Years ago, a programmer’s life was very different. Someone in the STEM field is considered quite smart. In many circles, that made the popular people who indulged in other activities uncomfortable; so they teased and bullied them, and new terminology was born to describe the intelligent people that became outcasts - with a negative connotation. “You’re a nerd” or “such a geek freak” are phrases that now, we respond to with pride. You’ve seen the classic movies that go back decades describing how, one day, nerds were going to take over the world. Now that sentiment has come to fruition, and we are the cool kids. The chosen ones. We began creating things everyday people could use, and wanted to use. Some became young millionaires, some celebrated speakers, but all of us were elevated to a status highly sought after since the dawn of human tribalism:
So what does that mean for the people that wish to join our ranks? I have run into many situations and stories where us nerds have not forgotten being rejected from inclusivity in influential circles. Often, I hear the phrase “not a real coder” uttered at conventions, in teams, and user groups. The assumption is you must love software development passionately in order to be a “real” programmer/coder/developer. How quickly we assume we know the one true way to be good at something. Shunning the 9 to 5 developer who goes home to her family at the same time every day, or the Cobol engineer who never upgraded their knowledge to a new stack. Perhaps the biggest assumption of them all is the new junior developer who is only getting into coding “for the money”.
They don’t belong.
Not with us, the chosen ones. The true believers of clean code and automation. We, who must pour all of our spare time (which we do so happily) into learning the next exciting advancement of a framework or language. We have side projects, gigs, hustles, and speak all over the world about what inspires us when creating and refactoring the programs we write. We have the future in our hands. Why would we welcome anyone into this world who didn’t pledge their passion to focus on that future? Good code can be difficult and downright stressful to get correct; and that’s before your colleagues argue there is a better way to do it. You’d better eat, sleep and breathe code or this world will reject you. Right?
Not so fast.
We forget quickly how motivation is a very personal thing. Should we focus on the passion or the results? I am certainly grateful for someone in food service doing an accurate job fulfilling my order at a fast food establishment… but if you asked them if they were “passionate” about putting together burgers I bet many of them would look at you strangely. It just has to get done, whether or not they are obsessed with the perfectly assembled sandwich. Regardless of their mindset, they can feel a certain amount of pride when they hit all of their goals and timed tasks. Possibly enjoy chatting with their coworkers and being in a team. Might even get their consistent performance met with a raise or a promotion. They show up to work with a good attitude and do their job well, and might stay in that field for a while. The aspect of what keeps them coming back every day will differ from person to person. However, one piece of motivation that we all have in common is the same:
As a passionate programmer, I am sure you would code for yourself without getting paid. That works great until you realize that life is expensive and requires the exchange of currency to survive. Most of us need money to get by, and we are fortunate enough to be in a field with decent compensation for coding for someone else. It stands to reason that many people are being encouraged to get into this career, because they will have a stable monetary future in it. The fear is that the purity of programming minds will be diluted by those who just follow the next career trend (not truly caring about time zones issues and bubble sorts) or want to be part of the current in-crowd of smart kids. The horror of people not being a real programmer has corrupted our hiring procedures, team dynamics and individual relationships online. What are we to do if they go home at 5pm?!

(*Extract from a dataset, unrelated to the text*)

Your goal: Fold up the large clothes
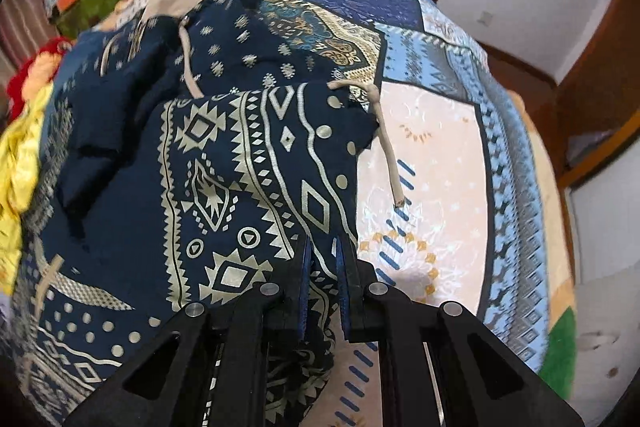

There are a million tasks that are our responsibility, and many that we have outgrown in our learning cycle. The truth is someone has to do the job that you did before - in order for you to move onto other things. Does it require someone who is obsessed with programming in order to accomplish that? It really depends on how well you teach and pass the information on. You cannot make someone love the same things you do. Just because their motivation may be different does not mean they cannot be a valuable software engineer.
So how do you gauge growth velocity in someone that doesn’t exchange Netflix for Pluralsight courses? How do you judge their candidacy for leadership if they don’t stay late and work weekends? What is the expectation of a software developer that is “good enough” to hang out with us and get paid for coding?
Results may vary.
At the end of the day, you might find that your own processes and communication skills are what needs improvement to help other team members be successful. Other times the stress of the job can get to a person and they give up on performing well as a programmer. Sometimes it’s both. Remember that no one was born coding, we all had to learn to do it. The way we were introduced to it has a deep impact on how we view the work we do. As long as the individual is producing moderate results, and appears to be happy in the team, let them continue. There is a job for every kind of developer - and having a consistent, performing one is valuable. I personally fall in and out of love with code at times… but always come around again whenever I speak to someone who is excited about discovering some aspect they didn’t know before. Maybe what we are truly complaining about is the lack of connecting with someone on the level we are at — and that’s understandable. Code is the easy part, and people are the true challenge. Don’t let that cloud who and what a programmer should be. The software developer who continues to try to grow, however slow the velocity is, will win the race over time.
Passion is no match for persistence.